Edaikazhinadu is a panchayat town in Chengalpattu district  in the state of Tamil Nadu, India.
Edaikazhinadu was situated near villages Vennangupattu, Kadappakkam. Alamparai fort, a 17th century historical fort, is located in this region.

Demographics
 India census, Edakalinadu had a population of 25,769. Males constitute 49% of the population and females 51%. Edakalinadu has an average literacy rate of 60%, higher than the national average of 59.5%: male literacy is 69%, and female literacy is 51%. In Edakalinadu, 12% of the population is under 6 years of age.

Churches
Lord Jesus Christ's prayer house,Thenpakkam

Our Lady of Miracle's Church, Kadapakkam

CSI Church is recently developed in Mosque street

Events
RTI Training Programme - 14/06/2015
To register - https://www.facebook.com/events/1598582123738101/

Schools
Edaikazhinadu has a number of government and private schools, including Loyola Matriculation School,Sri. P. Krishna. Govt. Hr. Sec, School, K.V.S. Matriculation school, St. Mary's Matriculation school, and Jeevitha International Trust - all of which are situated in Kadapakkam.

Banks
Edaikazhinadu has branch of Indian Bank and Pallavan Grama Bank. Indian bank is the oldest one and all business  and common man use this bank for transactions. But the general complaint against this bank is lack of infrastructure, Slow processing, not responding to customers properly. To open a new account you need to stand for hours and yet they will ask you to come after 7–10 days.

Hospitals
This area has one primary government health care, situated in edaikazhinadu. People in this region use this hospital for all basic health problems. This hospital has 2 doctors working in shift and few supporting staffs.

Industries
A.M.E Saw mill & Furniture is a wood furniture manufacturer in this area.
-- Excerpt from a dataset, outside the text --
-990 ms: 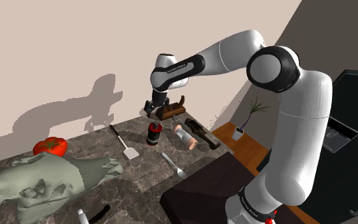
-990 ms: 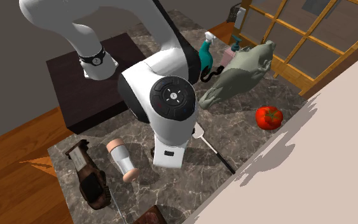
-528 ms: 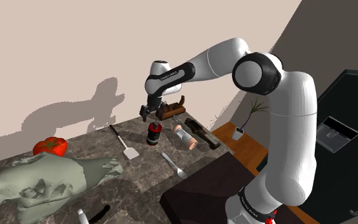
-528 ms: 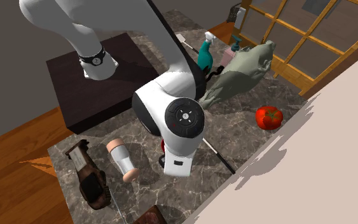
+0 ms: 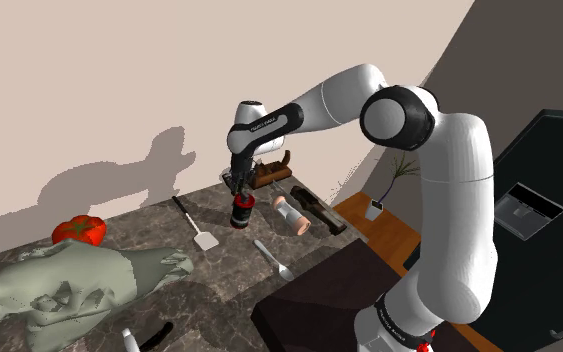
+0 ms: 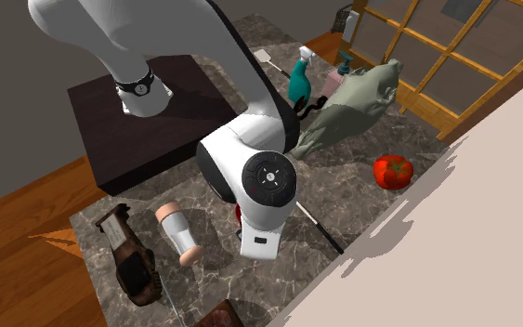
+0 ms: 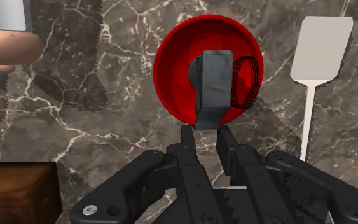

This area also has some Hallow block manufacturers, fish net manufacturing company, wood furniture companies, and aqua companies.

No other source for many graduated people to survive with a job in this area.

Boat house
Rain drop boat house, situated in Muttukadu (Nainarkuppam) is a tourist spot in Edaikazhinadu. People travel between Chennai & Pondicherry visits this place frequently.

This organic farm is closed

Real estate
Due to its environment, Edaikazhinadu is a preferred destination among realty investors. Most of the beach next properties are already purchased by Chennai-based business people and realty investors.